A universidade não resolve por si mesma e imediatamente as carências sociais, embora possa contribuir, na esfera que lhe é própria, para o encaminhamento de soluções. Está inscrita na própria idéia de autonomia universitária uma relação mediada com a sociedade.

No plano das relações institucionais esta instância tende a ser o Estado e, na prática, os governos. Deste modo correr-se-ia o risco de inserir a universidade no ritmo das conjunturas políticas que se sucedem, o que equivaleria a um profundo desequilíbrio do trabalho universitário, o qual deve ser orientado por um núcleo permanente em que resida o ideário mais amplo e mais originário pelo qual a instituição se deveria pautar.

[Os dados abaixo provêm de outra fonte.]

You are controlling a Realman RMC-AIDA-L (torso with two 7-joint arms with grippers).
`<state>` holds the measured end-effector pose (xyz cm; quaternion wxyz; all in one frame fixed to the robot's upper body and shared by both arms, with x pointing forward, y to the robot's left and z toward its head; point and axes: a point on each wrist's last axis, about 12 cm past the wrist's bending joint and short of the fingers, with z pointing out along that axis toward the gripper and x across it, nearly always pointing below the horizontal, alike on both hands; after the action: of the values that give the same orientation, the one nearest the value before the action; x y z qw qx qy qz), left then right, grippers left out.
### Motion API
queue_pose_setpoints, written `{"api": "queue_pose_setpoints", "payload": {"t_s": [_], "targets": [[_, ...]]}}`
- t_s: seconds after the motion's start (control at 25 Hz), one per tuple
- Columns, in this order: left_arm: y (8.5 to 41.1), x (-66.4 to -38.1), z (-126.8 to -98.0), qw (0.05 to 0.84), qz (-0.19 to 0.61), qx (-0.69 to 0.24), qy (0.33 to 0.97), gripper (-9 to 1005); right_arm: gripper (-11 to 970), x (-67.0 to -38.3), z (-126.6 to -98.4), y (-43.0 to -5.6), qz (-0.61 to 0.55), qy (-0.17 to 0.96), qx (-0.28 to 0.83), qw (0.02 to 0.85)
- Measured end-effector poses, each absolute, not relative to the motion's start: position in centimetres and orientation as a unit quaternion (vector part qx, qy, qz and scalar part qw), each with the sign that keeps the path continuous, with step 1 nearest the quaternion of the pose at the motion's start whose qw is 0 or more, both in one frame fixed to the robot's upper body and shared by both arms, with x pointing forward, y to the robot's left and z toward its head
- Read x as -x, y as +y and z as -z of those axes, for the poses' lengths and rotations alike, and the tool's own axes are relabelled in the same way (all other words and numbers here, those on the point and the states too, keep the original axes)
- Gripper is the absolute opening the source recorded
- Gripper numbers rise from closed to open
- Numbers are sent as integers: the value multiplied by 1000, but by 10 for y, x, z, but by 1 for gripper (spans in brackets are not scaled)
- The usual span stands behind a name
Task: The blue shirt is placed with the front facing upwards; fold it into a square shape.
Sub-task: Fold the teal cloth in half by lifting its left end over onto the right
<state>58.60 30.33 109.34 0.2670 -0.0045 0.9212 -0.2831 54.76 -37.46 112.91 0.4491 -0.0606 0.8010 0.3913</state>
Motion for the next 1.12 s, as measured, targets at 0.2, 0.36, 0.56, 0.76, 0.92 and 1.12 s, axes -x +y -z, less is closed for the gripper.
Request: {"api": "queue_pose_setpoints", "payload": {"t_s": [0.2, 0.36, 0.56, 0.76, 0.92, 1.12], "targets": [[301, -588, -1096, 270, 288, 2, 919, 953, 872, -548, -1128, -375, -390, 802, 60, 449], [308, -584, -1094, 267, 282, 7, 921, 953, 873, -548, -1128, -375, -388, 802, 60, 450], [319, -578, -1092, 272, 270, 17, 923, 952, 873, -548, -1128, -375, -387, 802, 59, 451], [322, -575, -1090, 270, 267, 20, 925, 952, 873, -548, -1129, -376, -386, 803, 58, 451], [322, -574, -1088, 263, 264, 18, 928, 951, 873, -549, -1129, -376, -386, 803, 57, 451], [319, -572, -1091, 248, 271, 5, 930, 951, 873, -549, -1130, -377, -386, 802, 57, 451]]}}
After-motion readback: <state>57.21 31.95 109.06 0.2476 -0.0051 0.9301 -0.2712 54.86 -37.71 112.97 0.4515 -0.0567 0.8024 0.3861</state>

Boa parcela das acusações de arcaísmo, corporativismo e ineficiência feitas à universidade pública visa, na verdade, ao distanciamento que ela, em grande parte, ainda mantém do mercado. E por não estar limitada pelas injunções do mercado é que a universidade pública pode cumprir o seu papel histórico e social de produção e disseminação do conhecimento, e também manter com a cultura uma relação intrínseca que se manifesta numa possibilidade de reflexão que foge aos moldes do compromisso imediatamente definido pelas pressões de demanda e de consumo.

A dedicação exclusiva ao ensino e à pesquisa que, como já mencionamos, é fator preponderante no aprimoramento das atividades nas melhores universidades públicas, não foi pensada pelos seus idealizadores como uma medida técnico-administrativa, visando a maior eficiência do trabalho universitário.

O fato de a pesquisa básica ter se desenvolvido graças a esse fator mostra a vinculação intrínseca deste regime de trabalho com uma idéia de universidade que se pauta pela recusa de entender o ensino e a pesquisa como serviço e mercadoria. A produtividade acadêmica, em nível didático ou da pesquisa, não se vincula a produtos ou à venda de serviços. E foi precisamente graças a este distanciamento que a universidade pôde contribuir para a solução de problemas nos mais variados aspectos da organização social: porque tais soluções surgiram a partir da liberdade de pesquisa e de uma visão de maior alcance das relações entre a ciência e o desenvolvimento tecnológico.

São as mediações que resguardam a universidade pública da subordinação imediata ao mercado e os fatores que permitem a qualidade de sua contribuição à sociedade. É a independência nos processos de investigação e de debate que garante o desenvolvimento da produção, da transmissão e da aplicação do saber.

A autonomia da universidade, requisito para a realização da idéia de universalidade, não significa que a instituição abstrai o contexto social no qual se insere. A independência, como distanciamento crítico, possibilita, ao contrário, que este contexto possa ser pensado como um pólo de relação que não se confunde com qualquer conjunto de interesses particulares, sejam eles mercadológicos, empresariais ou políticos.

A quem serve a pesquisa básica? Do ponto de vista de interesses imediatos, a ninguém. Do ponto de vista de sua inserção num projeto histórico-político emancipatório de dimensões amplas, serve a todos, serve à nação.

Por desprezarem esta mediação e esta diferença, muitos vêem na pesquisa básica e na dedicação exclusiva um ônus pesado e inútil. Parte dos que pensam assim o fazem por ignorância; outros, entretanto, representam interesses político-econômicos que seriam mais bem atendidos por um projeto contrário ao desenvolvimento social e à emancipação.

E, lamentavelmente, entre estes últimos encontram-se aqueles que estão em posição de interferir nos destinos da universidade pública.